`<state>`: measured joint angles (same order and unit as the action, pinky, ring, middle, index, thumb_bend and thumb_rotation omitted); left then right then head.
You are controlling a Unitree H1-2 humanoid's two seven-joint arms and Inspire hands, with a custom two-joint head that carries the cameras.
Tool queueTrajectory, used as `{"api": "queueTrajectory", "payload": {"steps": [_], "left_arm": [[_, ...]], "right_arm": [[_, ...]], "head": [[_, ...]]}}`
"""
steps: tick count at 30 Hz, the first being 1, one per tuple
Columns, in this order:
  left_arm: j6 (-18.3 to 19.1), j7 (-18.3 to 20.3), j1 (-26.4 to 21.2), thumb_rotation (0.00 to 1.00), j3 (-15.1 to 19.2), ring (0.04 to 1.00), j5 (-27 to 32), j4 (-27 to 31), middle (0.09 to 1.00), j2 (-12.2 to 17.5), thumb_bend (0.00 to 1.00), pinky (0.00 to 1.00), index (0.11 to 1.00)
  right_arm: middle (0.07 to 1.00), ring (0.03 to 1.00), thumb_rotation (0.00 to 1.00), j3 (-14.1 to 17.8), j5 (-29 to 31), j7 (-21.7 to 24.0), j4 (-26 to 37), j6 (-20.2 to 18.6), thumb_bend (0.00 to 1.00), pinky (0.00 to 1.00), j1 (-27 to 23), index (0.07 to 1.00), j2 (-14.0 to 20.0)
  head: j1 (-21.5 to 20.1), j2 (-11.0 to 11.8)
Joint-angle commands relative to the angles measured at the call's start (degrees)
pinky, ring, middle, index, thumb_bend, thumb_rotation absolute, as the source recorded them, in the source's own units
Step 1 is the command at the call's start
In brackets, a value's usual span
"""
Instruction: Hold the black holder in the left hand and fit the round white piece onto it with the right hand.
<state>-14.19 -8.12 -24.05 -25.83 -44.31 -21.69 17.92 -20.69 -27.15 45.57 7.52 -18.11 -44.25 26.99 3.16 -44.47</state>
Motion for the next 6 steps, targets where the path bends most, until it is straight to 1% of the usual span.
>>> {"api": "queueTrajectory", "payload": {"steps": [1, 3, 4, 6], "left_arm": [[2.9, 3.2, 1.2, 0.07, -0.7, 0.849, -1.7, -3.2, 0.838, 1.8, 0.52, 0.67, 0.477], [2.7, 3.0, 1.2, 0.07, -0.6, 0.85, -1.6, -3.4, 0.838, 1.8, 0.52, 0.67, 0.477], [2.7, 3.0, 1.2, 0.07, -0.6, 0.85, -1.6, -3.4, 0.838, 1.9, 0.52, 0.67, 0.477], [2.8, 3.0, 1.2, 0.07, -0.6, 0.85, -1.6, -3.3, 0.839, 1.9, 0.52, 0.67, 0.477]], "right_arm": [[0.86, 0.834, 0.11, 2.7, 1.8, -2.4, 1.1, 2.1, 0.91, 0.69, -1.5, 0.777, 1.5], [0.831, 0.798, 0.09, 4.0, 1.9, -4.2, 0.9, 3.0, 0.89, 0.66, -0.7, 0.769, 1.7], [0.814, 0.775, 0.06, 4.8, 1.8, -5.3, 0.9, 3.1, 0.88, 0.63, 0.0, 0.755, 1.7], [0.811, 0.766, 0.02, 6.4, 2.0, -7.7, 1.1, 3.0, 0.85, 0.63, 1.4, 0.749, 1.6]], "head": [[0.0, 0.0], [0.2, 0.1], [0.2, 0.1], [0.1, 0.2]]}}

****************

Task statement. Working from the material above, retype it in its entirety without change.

Answer section.
`<state>`: measured joint angles (same order and unit as the action, pinky, ring, middle, index, thumb_bend and thumb_rotation omitted); left then right then head.
You are controlling a Unitree H1-2 humanoid's two seven-joint arms and Inspire hands, with a custom two-joint head that carries the cameras.
Tool queueTrajectory, used as `{"api": "queueTrajectory", "payload": {"steps": [_], "left_arm": [[_, ...]], "right_arm": [[_, ...]], "head": [[_, ...]]}}`
"""
steps: tick count at 30 Hz, the first being 1, one per tuple
Columns, in this order:
  left_arm: j6 (-18.3 to 19.1), j7 (-18.3 to 20.3), j1 (-26.4 to 21.2), thumb_rotation (0.00 to 1.00), j3 (-15.1 to 19.2), ring (0.04 to 1.00), j5 (-27 to 32), j4 (-27 to 31), middle (0.09 to 1.00), j2 (-12.2 to 17.5), thumb_bend (0.00 to 1.00), pinky (0.00 to 1.00), index (0.11 to 1.00)
  right_arm: middle (0.07 to 1.00), ring (0.03 to 1.00), thumb_rotation (0.00 to 1.00), j3 (-14.1 to 17.8), j5 (-29 to 31), j7 (-21.7 to 24.0), j4 (-26 to 37), j6 (-20.2 to 18.6), thumb_bend (0.00 to 1.00), pinky (0.00 to 1.00), j1 (-27 to 23), index (0.07 to 1.00), j2 (-14.0 to 20.0)
  head: j1 (-21.5 to 20.1), j2 (-11.0 to 11.8)
Joint-angle commands relative to the angles measured at the call's start (degrees)
pinky, ring, middle, index, thumb_bend, thumb_rotation absolute, as the source recorded them, in the source's own units
Step 1 is the command at the call's start
In brackets, a value's usual span
"""
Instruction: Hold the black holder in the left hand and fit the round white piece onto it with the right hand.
<state>-14.19 -8.12 -24.05 -25.83 -44.31 -21.69 17.92 -20.69 -27.15 45.57 7.52 -18.11 -44.25 26.99 3.16 -44.47</state>
Motion for the next 6 steps, targets where the path bends most, until it is straight to 1% of the usual span.
>>> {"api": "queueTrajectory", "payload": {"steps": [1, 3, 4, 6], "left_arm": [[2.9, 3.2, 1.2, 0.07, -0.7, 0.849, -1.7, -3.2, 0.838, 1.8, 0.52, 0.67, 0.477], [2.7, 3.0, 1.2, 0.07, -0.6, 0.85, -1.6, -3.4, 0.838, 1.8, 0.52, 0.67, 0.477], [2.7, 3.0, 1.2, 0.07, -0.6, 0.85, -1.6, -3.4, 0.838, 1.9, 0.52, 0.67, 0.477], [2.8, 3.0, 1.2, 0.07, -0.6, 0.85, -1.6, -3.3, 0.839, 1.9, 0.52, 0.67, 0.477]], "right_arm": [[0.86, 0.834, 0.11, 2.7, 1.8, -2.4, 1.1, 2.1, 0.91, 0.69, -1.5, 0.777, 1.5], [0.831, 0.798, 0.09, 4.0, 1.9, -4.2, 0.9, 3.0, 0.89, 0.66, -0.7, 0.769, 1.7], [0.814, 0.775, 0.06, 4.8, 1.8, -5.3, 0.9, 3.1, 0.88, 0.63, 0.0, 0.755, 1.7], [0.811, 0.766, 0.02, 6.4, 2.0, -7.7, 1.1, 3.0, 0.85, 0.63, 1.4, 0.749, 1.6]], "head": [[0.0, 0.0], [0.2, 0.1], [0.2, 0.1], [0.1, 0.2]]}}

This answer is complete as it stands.